Призраки — страница 11 из 85

Чайки ссорились у мусорных контейнеров, ветер становился все холоднее, он волочил с севера черные облака и мрачно гудел в раковине бухты. Рома и Лида шли, цепляя обувью водоросли. За песчаным барханом у береговой линии вырисовывалось скопление хибар, отделенных от Когтя шипящим мелководьем. Десяток ветхих фургончиков, поменявших колеса на протезы-кирпичи.

– Пансионат для бедных, – сказал Рома.

Лида поймала себя на мысли, что Коготь вызывает у нее подспудное отвращение. Ее, современную раскованную девушку, смущал и странно беспокоил простой кусок горной породы.

– Я замерзла.

– Давай возвращаться, – согласился Рома.

По безлюдному пляжу… по хрустящим скорлупкам ракушек… по чьим-то причудливым следам.

В коттедже она приняла душ и надела красное платье из дорогой шерсти, отлично подчеркивающее фигуру. Нет, училка и в лучшие свои годы не составила бы ей конкуренцию.
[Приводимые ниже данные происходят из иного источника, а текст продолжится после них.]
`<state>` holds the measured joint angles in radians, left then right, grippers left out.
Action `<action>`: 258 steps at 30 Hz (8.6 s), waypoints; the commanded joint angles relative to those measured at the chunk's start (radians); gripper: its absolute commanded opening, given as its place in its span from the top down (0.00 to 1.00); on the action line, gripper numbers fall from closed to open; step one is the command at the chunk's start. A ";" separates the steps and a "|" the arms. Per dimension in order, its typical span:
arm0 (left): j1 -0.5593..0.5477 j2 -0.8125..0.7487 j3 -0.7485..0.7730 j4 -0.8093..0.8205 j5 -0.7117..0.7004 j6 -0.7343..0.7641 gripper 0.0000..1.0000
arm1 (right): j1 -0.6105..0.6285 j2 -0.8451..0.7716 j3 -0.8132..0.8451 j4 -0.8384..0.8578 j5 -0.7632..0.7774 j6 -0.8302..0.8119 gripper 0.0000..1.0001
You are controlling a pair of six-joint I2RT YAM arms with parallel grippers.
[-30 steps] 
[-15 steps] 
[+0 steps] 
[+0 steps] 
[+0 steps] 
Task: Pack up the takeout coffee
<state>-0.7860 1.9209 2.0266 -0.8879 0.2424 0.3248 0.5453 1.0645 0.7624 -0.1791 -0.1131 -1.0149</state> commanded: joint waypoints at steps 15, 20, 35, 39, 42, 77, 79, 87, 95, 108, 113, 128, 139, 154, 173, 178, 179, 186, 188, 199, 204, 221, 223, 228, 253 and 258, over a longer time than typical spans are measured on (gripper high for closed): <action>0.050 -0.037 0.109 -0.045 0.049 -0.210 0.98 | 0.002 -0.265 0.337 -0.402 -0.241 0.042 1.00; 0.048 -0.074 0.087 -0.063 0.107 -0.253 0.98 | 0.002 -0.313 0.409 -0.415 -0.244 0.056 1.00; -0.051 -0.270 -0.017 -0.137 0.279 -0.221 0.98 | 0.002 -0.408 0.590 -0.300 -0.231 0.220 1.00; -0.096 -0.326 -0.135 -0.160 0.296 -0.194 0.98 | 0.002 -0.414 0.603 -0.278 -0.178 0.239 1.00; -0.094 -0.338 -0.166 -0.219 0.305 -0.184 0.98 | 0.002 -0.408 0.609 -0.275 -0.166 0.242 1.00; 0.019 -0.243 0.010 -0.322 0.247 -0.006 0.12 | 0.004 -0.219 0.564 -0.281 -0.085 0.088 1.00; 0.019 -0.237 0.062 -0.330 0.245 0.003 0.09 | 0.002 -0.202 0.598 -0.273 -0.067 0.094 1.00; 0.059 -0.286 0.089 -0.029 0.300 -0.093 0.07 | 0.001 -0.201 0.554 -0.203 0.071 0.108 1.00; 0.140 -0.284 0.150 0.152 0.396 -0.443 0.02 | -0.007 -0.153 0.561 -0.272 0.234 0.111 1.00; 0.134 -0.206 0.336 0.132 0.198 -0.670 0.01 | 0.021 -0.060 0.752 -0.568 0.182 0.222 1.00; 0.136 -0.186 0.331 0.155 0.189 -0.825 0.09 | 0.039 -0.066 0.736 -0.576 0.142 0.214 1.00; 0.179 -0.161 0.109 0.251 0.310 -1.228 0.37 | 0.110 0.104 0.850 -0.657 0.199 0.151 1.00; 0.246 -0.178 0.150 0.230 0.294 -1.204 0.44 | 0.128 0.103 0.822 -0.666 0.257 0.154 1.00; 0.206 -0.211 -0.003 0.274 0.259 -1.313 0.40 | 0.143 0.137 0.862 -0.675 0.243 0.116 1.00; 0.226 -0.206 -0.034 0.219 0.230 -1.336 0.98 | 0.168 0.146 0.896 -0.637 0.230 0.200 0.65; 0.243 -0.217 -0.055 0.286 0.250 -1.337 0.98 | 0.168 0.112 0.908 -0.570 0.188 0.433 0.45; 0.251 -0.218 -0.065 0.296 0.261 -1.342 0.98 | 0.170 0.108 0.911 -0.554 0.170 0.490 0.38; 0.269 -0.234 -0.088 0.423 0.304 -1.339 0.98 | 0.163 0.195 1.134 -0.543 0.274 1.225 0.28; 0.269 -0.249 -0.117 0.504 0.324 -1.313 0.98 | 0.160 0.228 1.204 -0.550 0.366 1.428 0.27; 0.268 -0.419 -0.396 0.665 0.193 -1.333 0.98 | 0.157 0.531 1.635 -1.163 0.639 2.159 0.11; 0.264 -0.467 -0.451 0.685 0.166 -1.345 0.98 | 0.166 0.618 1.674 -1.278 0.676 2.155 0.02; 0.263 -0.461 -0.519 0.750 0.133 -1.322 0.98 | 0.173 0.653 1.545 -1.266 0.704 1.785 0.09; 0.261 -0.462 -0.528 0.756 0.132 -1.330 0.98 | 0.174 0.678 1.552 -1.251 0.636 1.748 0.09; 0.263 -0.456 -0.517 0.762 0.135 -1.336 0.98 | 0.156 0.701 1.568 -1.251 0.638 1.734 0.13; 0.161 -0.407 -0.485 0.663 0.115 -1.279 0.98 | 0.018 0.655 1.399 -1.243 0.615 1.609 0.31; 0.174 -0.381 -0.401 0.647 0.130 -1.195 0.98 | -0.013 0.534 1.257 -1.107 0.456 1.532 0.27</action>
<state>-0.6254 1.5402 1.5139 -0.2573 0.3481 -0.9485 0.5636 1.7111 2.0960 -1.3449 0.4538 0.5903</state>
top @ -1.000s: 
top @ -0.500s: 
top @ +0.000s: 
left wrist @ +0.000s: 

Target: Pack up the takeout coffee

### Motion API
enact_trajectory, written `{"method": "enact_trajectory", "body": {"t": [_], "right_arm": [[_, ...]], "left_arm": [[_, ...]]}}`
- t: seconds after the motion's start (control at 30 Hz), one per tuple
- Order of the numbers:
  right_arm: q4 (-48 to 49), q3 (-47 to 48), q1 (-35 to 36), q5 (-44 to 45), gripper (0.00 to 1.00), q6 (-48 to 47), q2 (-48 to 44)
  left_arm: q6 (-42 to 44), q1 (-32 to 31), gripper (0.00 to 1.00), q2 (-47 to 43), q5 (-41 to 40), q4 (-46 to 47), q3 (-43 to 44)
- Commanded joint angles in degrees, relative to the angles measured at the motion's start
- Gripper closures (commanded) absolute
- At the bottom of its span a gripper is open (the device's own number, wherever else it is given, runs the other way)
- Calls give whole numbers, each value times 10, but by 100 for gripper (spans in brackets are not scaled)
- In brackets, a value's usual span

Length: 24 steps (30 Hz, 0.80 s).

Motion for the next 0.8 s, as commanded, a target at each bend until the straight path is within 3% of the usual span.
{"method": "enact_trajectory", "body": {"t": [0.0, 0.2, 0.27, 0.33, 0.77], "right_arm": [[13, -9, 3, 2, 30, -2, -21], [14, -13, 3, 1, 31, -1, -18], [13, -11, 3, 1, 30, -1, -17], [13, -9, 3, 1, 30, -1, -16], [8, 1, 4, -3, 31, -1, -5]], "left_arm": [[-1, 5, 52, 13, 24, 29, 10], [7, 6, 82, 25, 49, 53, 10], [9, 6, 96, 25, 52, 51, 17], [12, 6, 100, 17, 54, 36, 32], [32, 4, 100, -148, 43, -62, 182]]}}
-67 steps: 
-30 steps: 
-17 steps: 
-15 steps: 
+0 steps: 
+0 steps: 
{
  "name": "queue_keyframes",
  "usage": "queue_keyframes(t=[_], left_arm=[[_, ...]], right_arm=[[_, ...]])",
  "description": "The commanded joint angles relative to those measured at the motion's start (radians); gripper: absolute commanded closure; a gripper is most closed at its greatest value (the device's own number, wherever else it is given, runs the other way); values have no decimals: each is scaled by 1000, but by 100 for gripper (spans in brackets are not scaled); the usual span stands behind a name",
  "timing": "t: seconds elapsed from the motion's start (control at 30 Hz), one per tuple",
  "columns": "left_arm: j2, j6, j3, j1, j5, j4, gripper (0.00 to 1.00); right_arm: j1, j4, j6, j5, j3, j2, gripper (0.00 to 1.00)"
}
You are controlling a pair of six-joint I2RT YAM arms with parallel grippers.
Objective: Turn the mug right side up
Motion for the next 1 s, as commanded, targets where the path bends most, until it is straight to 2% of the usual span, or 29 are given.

Платье произвело на Рому должный эффект. И нестриженый байкер на парковке у кафе буркнул нечто грубо-комплиментарное. Рома приосанился, покрепче обхватил локоть спутницы.

Окна кафе смотрели на залив. Темно-серая муть бесновалась и клокотала, волны взрывались грязной пеной у пирса.

Под скелетом доисторической рыбины сидела старуха с белоснежными косами, мумия некогда красивой женщины. Рядом нахохлилась над планшетом девочка-подросток. Больше посетителей в кафе не было.

Рома направился к дальнему столу.

Да, конечно, он приезжал сюда с женой. Лечить ее стерильное чрево. Но Коготь оказался бессилен…

Стены кафе оклеивали пожелтевшие страницы советских и постсоветских газет. Бисер букв, точно мошкара, черно-белые фотографии моря.

Пока угреватая официантка сервировала стол, Лида прыгала глазами по статьям, поражаясь скучным темам и кондовому языку. Там широкими коридорами техникумов шагали в свет специалисты консервного завода, труженики моря тащили невод с дарами, и Посейдон собирал гостей на традиционный фестиваль.

Разве не замечал никто из горе-журналистов, как на самом деле здесь страшно? Какой безысходностью веет из щелей, как тоскливо кричат чайки, как любимый мужчина врет, смакуя вино, и мертвый каменный член ложится тенью на потраченный впустую год?

– Что с тобой, котенок?

Его теплая ладонь накрыла ее кисть.

Действительно, что? Она же мечтала об этой поездке, о том, чтобы побыть с ним наедине. И плевать на дождь, в коттедже есть кровать и душевая кабина, подоконник и мохнатый ковер у камина. Они отметятся везде, и вернутся с детьми, и будет солнце, лето, и чайки станут голосить совсем иначе…

Лида встряхнула волосами и наклонилась, чтобы поцеловать Рому. Девочка-подросток и статная старуха молча ели суп и не моргая пялились в окно.

Вибрация Роминого мобильника прервала поцелуй.

– Коллега, – сказал он. – Я на секунду.

Он ушел, а Лида оцепенело вперилась в стену. Зернистый снимок на уровне ее лица: заледеневшая отмель и прорубь в виде креста.

«Вчера, 19 января, православные христиане отпраздновали Крещение Господне. Важным атрибутом даты является ныряние в предварительно освященные водоемы, смывание накопленных за год грехов»…

Идея купания в ледяной воде ужасала уже сама по себе. А уж в бескрайнем море, где из мглы за тобой могут следить прямоугольные зрачки головоногих моллюсков…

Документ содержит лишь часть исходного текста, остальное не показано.